Suite à l’élargissement de l’UE, le 1er mai 2004, il a été complété par un protocole qui règle l’introduction progressive de la libre circulation avec les 10 nouveaux Etats membres, entré en vigueur le 1er avril 2006.
Cette année, le parlement a décidé à fois de prolonger cet accord et de l’étendre aux deux nouveaux pays membres de l’UE, la Roumanie et la Bulgarie. En cas de référendum, le peuple pourrait avoir à se prononcer en février ou mai 2009 sur ce paquet unique.
Sur 250 questionnaires envoyés entre le 5 et le 30 juin 2008 à des membres du Conseil des Suisses de l’étranger et des clubs suisses situés dans l’UE, 67 ont été renvoyés.
67% des sondés jugent positifs les effets de la libre circulation Suisse-UE; 63% estiment ces effets positifs pour le séjour et l’établissement, 54% pour l’accès au travail.
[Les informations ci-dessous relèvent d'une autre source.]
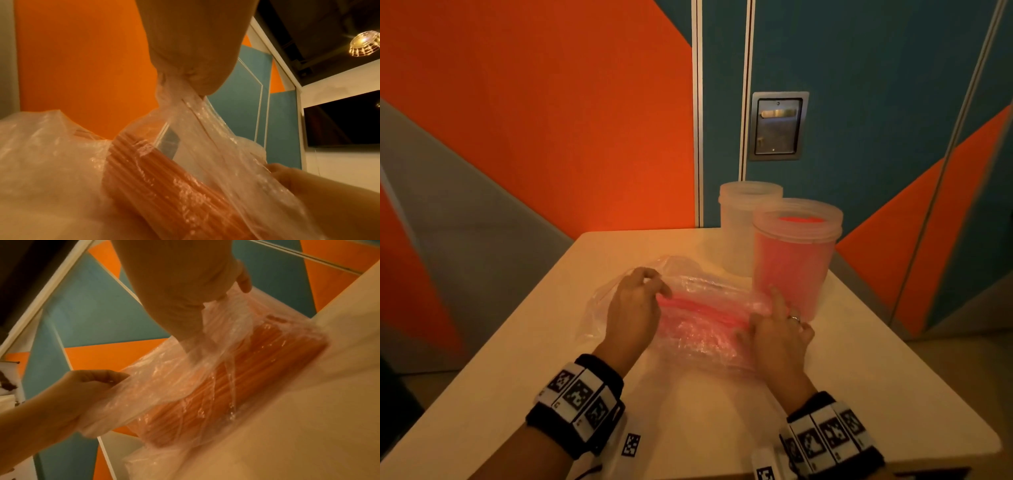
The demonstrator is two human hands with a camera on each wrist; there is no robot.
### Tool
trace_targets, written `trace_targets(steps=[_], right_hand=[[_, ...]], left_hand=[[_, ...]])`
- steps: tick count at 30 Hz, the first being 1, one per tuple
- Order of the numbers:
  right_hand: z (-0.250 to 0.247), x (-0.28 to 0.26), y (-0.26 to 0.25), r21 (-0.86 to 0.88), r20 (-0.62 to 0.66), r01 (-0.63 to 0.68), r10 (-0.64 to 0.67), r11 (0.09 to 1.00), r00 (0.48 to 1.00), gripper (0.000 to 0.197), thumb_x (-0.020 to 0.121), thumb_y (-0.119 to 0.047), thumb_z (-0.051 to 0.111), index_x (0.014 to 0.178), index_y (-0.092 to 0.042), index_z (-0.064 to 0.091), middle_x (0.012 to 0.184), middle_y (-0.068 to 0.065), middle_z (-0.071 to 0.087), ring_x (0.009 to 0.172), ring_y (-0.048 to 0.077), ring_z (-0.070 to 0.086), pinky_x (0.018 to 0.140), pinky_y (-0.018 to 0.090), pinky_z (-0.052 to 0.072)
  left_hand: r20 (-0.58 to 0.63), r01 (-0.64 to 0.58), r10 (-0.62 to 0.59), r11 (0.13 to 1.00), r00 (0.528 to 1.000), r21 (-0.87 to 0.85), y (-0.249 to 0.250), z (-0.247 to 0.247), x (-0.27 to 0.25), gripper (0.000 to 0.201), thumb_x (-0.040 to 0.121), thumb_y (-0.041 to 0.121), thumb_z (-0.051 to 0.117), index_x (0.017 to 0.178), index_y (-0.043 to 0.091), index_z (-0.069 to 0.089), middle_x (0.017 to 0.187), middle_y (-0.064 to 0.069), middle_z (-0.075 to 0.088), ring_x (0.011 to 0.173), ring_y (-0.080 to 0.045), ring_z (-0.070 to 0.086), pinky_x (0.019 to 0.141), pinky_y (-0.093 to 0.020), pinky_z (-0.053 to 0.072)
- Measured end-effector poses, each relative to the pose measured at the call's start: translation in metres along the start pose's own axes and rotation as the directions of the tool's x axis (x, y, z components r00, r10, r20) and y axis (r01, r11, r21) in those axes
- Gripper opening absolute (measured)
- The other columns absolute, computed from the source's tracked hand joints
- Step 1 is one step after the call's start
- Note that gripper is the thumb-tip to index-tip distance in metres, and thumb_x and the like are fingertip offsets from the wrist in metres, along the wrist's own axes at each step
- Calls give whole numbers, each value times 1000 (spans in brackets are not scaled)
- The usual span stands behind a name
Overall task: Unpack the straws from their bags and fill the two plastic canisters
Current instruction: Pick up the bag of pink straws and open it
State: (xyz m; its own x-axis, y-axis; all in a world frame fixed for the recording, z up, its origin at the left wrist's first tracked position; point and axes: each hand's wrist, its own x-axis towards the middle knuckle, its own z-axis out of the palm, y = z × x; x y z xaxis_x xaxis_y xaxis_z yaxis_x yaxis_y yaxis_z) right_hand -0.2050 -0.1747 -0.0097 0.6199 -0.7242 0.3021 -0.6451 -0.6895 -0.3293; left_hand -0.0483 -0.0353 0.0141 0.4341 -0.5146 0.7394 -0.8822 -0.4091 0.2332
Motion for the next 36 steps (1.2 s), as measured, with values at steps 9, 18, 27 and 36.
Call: trace_targets(steps=[9,18,27,36], right_hand=[[-21,5,9,197,270,-88,33,977,962,70,78,-38,69,138,-41,33,153,3,-7,135,38,22,108,52,30],[-19,6,16,340,-257,113,-23,934,966,19,73,11,57,70,-7,63,131,19,37,121,38,39,95,32,34],[-26,-4,14,33,53,-184,183,982,982,55,79,-27,65,129,-30,42,116,7,36,108,31,47,88,41,45],[-18,14,32,704,150,-394,419,591,896,39,78,3,47,92,-26,68,99,13,67,87,34,62,73,37,54]], left_hand=[[305,419,-481,873,822,248,19,3,-7,75,84,18,56,140,35,9,126,-8,31,93,-32,56,69,-38,44],[452,534,-364,775,815,-339,-6,-12,-10,66,70,-7,66,110,44,52,121,1,38,107,-27,50,78,-35,54],[531,322,-399,917,747,236,5,-16,-23,72,85,18,57,141,48,24,130,-5,44,112,-25,50,82,-30,48],[714,846,-552,-27,431,-532,5,-16,-8,34,81,-19,43,84,10,62,74,-9,59,70,-18,53,48,-24,54]])
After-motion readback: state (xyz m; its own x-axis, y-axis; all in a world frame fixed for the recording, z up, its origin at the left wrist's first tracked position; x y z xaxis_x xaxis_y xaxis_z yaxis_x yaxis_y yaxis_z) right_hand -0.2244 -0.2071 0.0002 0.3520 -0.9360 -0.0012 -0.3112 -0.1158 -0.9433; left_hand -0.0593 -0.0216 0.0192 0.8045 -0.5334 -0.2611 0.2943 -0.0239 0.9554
Par contre les effets sont négatifs en matière d’assurance vieillesse (36%) et l’assurance maladie (30%).
47% estiment que la libre circulation facilite l’intégration (24% estiment que non, 29% aucun changement).
Dans les domaines à améliorer, 28% citent l’assurance maladie et 26% l’assurance vieillesse.
En 2007, un Suisse sur dix vivait à l’étranger, soit 670’000 personnes immatriculées, dont 176’723 en France.
Près de 120’000 d’entre eux sont inscrits sur les registres électoraux.
Fondée en 1916, l’OSE a son siège à Berne et réunit 750 associations et institutions suisses à l’étranger.
Le 86e Congrès 2008 se tient à Fribourg du 22 au 24 août 2008.